Workday is cutting about 1,750 jobs, or 8.5% of its workforce
NEW YORK — Workday is cutting about 1,750 jobs, or 8.5% of its workforce.
In a Wednesday memo to employees, published in a securities filing, Workday CEO Carl Eschenbach said the layoffs were necessary for ongoing growth efforts at the company — including a particular focus on artificial intelligence investments.
“As we start our new fiscal year, we’re at a pivotal moment,” Eschenbach wrote. “Companies everywhere are reimagining how work gets done, and the increasing demand for AI has the potential to drive a new era of growth for Workday.”
Workday aims to notify the majority of employees affected by the cuts on Wednesday. “I realize this is tough news, and it affects all of us,” Eschenbach added — encouraging employees to work from or head home for the day.
The maker of human resources software also disclosed that it expects to exit certain office space, but didn't specify a timeline or which locations may be impacted. Still, Eschenbach's memo notes that the restructuring will work to expand Workday's global reach by “investing in strategic locations.”
And despite the current layoffs, the maker of human resources software says that it still expects to continue hiring in certain locations and positions over the next year.

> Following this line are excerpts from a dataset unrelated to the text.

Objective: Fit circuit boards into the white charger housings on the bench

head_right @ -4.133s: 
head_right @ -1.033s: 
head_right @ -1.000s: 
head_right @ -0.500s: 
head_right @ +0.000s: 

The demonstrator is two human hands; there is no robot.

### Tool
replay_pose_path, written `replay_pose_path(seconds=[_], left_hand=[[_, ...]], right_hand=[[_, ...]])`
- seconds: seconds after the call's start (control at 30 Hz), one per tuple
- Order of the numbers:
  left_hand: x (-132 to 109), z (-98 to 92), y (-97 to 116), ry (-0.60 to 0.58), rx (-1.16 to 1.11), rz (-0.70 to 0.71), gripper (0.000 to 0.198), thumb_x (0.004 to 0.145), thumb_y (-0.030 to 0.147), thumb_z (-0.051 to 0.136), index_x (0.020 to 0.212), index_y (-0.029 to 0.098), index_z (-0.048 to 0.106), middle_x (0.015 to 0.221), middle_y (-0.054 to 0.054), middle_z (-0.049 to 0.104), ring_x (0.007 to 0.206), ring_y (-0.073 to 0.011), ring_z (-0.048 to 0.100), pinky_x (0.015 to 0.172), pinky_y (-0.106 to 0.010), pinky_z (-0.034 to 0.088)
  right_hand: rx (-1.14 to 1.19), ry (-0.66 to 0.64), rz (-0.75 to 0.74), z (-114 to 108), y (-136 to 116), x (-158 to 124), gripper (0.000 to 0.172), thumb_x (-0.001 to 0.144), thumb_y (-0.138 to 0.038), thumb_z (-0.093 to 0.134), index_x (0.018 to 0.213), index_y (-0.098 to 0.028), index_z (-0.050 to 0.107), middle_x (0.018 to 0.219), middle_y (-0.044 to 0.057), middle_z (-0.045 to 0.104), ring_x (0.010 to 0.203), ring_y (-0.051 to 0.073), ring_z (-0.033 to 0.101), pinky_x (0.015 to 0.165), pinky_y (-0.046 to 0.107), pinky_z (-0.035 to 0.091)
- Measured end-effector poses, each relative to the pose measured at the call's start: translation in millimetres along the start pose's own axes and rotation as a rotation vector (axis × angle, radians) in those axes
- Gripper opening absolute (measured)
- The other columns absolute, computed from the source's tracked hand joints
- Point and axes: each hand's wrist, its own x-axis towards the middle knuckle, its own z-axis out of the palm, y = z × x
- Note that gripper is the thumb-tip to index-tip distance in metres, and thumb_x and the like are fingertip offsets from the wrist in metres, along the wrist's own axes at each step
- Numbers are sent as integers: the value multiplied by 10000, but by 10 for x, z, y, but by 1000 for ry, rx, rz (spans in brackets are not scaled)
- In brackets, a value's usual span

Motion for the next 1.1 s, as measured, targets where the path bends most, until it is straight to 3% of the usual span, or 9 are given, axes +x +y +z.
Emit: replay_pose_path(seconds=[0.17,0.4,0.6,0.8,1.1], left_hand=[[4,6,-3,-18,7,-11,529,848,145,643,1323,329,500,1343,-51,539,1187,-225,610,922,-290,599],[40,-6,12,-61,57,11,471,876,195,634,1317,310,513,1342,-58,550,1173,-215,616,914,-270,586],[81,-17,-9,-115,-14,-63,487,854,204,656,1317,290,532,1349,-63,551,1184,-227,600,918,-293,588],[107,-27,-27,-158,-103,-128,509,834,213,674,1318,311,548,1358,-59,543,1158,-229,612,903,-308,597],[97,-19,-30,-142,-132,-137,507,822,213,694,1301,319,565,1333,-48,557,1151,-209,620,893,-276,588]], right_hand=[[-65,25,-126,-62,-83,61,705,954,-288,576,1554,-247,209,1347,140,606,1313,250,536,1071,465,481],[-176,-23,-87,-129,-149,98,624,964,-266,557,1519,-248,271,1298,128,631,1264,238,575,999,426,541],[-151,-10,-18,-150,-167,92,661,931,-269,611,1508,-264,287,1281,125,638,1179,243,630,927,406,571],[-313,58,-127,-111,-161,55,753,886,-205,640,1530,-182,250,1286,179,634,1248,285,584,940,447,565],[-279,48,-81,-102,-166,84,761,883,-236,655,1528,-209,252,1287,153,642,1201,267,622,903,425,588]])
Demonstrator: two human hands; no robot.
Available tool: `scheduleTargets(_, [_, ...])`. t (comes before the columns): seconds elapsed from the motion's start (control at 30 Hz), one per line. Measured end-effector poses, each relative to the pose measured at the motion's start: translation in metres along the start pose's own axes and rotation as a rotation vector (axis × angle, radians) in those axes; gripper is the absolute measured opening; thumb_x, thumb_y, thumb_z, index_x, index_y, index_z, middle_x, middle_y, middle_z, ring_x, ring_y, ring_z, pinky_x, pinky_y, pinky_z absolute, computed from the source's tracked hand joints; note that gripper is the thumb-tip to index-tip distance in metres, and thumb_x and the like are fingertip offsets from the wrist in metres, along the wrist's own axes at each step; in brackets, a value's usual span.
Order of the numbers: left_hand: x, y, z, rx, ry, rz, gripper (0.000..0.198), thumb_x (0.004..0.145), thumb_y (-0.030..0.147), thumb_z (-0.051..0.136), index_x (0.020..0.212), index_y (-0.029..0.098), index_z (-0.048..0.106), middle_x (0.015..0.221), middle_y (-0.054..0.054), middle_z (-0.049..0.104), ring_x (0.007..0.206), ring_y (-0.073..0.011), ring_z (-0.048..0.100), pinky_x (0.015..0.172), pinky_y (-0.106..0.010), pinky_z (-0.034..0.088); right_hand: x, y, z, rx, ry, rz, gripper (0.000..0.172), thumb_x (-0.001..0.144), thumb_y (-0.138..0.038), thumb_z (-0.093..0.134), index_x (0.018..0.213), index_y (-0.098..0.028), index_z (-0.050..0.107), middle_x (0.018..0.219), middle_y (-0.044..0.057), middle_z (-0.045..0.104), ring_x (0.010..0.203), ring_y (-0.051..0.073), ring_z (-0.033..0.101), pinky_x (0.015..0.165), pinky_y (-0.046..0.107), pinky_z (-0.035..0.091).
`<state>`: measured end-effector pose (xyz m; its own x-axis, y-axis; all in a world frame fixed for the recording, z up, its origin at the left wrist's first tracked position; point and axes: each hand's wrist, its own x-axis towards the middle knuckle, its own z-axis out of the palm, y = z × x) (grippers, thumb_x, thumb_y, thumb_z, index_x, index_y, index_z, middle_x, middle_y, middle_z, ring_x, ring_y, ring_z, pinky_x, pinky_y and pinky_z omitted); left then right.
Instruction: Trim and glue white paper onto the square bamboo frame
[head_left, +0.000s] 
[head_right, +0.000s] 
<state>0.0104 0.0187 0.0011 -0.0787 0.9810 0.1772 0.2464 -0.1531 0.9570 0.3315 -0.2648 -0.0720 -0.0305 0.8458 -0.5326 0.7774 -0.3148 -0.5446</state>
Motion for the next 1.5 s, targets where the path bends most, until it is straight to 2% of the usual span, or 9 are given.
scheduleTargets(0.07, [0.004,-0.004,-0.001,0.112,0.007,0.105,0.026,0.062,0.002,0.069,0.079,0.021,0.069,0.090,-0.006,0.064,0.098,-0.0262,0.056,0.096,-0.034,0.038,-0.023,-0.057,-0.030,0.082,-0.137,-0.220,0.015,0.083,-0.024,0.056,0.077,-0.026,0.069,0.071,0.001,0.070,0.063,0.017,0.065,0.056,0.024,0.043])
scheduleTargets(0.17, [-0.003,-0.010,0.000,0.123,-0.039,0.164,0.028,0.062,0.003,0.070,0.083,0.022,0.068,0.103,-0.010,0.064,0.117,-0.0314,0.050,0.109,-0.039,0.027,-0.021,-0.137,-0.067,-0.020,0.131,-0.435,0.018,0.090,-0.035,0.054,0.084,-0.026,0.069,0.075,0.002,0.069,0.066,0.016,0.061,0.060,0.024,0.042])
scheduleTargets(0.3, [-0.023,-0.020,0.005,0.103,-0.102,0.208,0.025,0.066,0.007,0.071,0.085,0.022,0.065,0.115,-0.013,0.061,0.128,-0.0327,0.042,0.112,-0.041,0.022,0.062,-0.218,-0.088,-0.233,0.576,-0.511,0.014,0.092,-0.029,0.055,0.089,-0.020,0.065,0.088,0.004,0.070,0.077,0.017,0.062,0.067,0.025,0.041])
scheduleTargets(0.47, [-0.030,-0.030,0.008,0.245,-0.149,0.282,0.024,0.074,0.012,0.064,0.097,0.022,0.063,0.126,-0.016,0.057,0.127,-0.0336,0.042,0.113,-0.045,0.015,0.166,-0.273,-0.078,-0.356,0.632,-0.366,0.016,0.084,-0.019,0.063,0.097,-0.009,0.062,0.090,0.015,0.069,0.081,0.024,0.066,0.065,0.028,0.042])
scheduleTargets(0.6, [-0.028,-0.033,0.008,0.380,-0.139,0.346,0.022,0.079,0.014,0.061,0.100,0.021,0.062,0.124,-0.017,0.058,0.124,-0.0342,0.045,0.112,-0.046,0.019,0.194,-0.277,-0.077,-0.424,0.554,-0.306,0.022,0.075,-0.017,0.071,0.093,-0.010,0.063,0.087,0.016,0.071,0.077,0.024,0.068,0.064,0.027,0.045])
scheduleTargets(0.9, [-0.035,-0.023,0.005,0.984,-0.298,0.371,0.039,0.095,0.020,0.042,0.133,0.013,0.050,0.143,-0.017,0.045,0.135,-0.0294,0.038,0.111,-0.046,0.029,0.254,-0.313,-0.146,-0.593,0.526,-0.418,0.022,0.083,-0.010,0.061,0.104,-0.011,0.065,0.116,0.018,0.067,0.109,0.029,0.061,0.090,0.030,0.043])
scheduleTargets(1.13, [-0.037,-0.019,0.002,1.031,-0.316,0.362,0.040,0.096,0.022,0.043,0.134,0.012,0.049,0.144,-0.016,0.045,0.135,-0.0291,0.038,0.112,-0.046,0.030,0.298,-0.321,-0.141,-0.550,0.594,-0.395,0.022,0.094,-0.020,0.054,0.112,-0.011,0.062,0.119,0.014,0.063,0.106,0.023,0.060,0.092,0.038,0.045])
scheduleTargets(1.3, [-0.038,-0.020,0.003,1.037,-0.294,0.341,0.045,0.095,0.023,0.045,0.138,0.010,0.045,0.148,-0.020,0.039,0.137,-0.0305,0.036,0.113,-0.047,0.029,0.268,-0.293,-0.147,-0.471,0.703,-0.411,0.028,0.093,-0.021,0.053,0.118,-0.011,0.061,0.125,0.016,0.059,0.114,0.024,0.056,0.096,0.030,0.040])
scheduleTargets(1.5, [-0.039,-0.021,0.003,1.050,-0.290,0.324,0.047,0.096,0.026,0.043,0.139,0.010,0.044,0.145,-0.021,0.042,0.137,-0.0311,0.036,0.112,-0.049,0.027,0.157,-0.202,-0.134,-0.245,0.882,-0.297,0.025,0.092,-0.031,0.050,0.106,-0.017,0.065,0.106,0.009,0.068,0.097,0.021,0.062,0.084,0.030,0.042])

Workday estimates that it will incur between $230 million and $270 million in charges related to the restructuring plan — primarily in severance payments, employee benefits and other related costs. All employees laid off in the U.S. will be offered a minimum of 12 weeks of pay, with additional weeks based on tenure, Eschenbach said Wednesday, adding that affected workers in other countries will be offered packages based on local standards.